Tulelake Farm Advisor
University of California
Tulelake Farm Advisor

Roadside strawberry stands offer particularly flavorful fruit

Central Valley residents from Visalia to Sacramento look forward every year to the beginning of strawberry season in early April, when roadside strawberry stands operated by Hmong and Mien farmers open to the public.

These farms grow strawberry varieties such as Chandler and Camarosa that haven't traded flavor for shelf life – they don't ship or store well, but they are far sweeter than varieties usually sold in stores, and they reach their peak ripeness and flavor in the fields next to the strawberry stands.

Strawberries sold at farm stands are typically sweeter and more flavorful than varieties sold in stores.

As strawberry season opens this year, farmers are hoping that customers will still stop by the stands to pick up their fresh, seasonal strawberries, and also that they will observe 6-foot social distancing and other guidelines to reduce the spread of COVID-19. UC Cooperative Extension agricultural assistant Michael Yang and I were interviewed on a local news station to encourage Fresno residents to practice these guidelines while supporting local farmers.

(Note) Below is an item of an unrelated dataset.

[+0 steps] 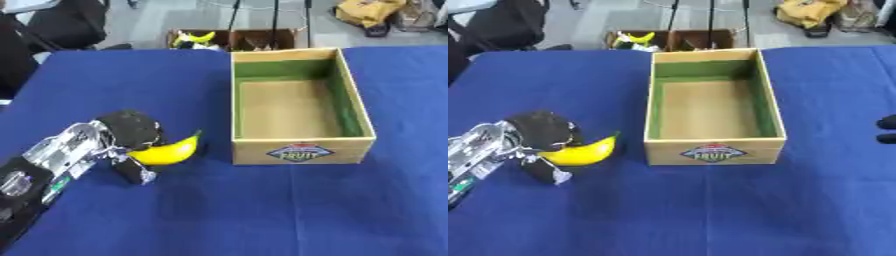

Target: Pick up objects on the table and place them in the box.

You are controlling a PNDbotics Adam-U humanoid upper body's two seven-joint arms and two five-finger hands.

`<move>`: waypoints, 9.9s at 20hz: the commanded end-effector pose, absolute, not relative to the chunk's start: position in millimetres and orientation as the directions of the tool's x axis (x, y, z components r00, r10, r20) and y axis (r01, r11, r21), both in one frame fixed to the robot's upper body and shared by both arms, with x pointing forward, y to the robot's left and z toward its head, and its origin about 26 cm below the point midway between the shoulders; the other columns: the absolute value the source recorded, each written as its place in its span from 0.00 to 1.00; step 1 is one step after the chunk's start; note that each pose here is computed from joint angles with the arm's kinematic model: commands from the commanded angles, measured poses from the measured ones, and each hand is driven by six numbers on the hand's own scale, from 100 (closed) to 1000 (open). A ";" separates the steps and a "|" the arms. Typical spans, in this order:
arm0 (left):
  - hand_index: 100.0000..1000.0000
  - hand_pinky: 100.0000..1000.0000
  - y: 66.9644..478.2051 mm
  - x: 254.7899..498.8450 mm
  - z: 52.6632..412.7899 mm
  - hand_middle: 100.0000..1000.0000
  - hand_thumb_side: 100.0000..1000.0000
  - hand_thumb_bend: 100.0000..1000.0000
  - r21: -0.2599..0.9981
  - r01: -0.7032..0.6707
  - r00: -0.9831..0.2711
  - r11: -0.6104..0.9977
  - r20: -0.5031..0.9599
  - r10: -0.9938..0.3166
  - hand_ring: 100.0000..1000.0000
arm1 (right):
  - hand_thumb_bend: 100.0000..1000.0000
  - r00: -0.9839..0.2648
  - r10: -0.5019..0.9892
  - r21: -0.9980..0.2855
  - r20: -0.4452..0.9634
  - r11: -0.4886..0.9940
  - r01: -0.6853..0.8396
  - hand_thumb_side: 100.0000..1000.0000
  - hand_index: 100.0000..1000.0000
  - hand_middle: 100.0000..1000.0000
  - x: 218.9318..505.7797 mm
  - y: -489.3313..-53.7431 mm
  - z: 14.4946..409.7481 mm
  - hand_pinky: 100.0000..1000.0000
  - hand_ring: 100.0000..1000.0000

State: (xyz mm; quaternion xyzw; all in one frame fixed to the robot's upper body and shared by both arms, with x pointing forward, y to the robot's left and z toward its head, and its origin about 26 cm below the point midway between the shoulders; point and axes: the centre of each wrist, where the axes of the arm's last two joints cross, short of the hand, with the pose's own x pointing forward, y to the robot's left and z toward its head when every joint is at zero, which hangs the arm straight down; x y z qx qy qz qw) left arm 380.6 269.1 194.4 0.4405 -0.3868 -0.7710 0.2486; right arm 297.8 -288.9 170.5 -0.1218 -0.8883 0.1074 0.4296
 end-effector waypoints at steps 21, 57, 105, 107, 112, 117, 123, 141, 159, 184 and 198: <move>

To assist Fresno strawberry farmers, the UCCE small farms team in Fresno County developed, printed, and distributed signs for roadside strawberry stands reminding customers to observe social distancing and other safety practices, as well as guidelines for farm stands to reduce the spread of COVID-19. Versions of the signs were also developed for strawberry stands in Merced and Sacramento, as well as a general sign for local produce at any farm stand.

Signs and safety guidelines were printed with funding from the Western Extension Risk Management Education Center, and Michael Yang distributed large printed versions of the signs to all strawberry stands on the Fresno County Fruit Trail map in Fresno County. These materials have also been shared with UCCE small farms and food systems advisors as well as nonprofit and agency partners and county Agricultural Commissioner's offices, and they are available for printing on the UCCE Fresno strawberry website.

UC Cooperative Extension distributed signs to roadside strawberry stands with guidelines for safe shopping during the COVID-19 crisis.
 
Ruth Dahlquist-Willard, Ph.D., is the UC Cooperative Extension advisor to small-scale farmers in Fresno and Tulare counties.